# PROBLEM DESCRIPTION:
The answer must consist of every line in the data that contains "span".

# RECORDED INFORMATION:
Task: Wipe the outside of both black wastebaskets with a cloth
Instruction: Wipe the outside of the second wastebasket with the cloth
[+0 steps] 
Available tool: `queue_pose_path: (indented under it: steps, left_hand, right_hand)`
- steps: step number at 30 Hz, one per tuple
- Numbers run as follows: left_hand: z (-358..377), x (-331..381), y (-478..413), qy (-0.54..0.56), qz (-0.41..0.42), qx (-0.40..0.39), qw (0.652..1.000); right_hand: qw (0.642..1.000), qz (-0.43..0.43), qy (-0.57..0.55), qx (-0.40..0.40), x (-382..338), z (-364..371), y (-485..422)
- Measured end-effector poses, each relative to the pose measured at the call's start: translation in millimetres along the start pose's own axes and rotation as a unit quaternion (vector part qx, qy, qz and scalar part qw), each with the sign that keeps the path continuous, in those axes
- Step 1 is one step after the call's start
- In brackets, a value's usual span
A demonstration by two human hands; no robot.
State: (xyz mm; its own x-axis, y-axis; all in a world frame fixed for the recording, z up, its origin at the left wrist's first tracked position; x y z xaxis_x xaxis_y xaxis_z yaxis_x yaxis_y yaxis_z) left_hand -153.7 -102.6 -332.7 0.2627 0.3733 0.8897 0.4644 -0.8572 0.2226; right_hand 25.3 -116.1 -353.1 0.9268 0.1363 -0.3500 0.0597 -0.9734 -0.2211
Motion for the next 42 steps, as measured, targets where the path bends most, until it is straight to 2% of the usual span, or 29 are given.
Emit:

# ANSWER SPACE:
- In brackets, a value's usual span
Motion for the next 42 steps, as measured, targets where the path bends most, until it is straight to 2% of the usual span, or 29 are given.

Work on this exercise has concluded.